Please count how many lines of the data include the word "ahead". Give only that number in reply.

_DATA_.
# # # # #

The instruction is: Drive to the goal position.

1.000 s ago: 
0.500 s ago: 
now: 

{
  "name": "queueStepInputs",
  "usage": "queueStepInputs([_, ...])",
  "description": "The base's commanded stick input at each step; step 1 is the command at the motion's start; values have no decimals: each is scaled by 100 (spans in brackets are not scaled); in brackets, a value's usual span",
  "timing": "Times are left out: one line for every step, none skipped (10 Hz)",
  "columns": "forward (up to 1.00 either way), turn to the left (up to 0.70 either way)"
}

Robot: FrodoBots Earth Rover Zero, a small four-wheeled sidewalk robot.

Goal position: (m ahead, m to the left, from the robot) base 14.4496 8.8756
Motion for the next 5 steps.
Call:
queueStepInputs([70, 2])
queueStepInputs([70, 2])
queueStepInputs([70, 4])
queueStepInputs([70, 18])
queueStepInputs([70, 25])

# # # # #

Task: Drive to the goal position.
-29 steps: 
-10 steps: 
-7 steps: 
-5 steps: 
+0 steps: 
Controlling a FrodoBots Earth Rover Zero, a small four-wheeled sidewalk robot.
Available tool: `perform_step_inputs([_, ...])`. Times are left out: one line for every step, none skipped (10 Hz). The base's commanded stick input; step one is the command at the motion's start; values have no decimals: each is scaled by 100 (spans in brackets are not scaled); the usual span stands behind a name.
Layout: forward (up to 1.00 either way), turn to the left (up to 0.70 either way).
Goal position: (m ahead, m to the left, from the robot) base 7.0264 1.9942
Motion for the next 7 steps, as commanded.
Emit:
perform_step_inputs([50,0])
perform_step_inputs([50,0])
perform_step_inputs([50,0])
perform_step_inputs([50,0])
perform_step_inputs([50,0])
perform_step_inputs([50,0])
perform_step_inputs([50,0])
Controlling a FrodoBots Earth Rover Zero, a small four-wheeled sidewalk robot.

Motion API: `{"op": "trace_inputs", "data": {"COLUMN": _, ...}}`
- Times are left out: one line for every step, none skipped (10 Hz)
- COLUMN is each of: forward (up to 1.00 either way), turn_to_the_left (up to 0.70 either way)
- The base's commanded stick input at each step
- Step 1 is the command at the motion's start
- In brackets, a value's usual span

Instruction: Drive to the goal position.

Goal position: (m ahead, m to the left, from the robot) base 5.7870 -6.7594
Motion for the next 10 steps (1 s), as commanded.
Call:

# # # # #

_WRITTEN SOLUTION_. 3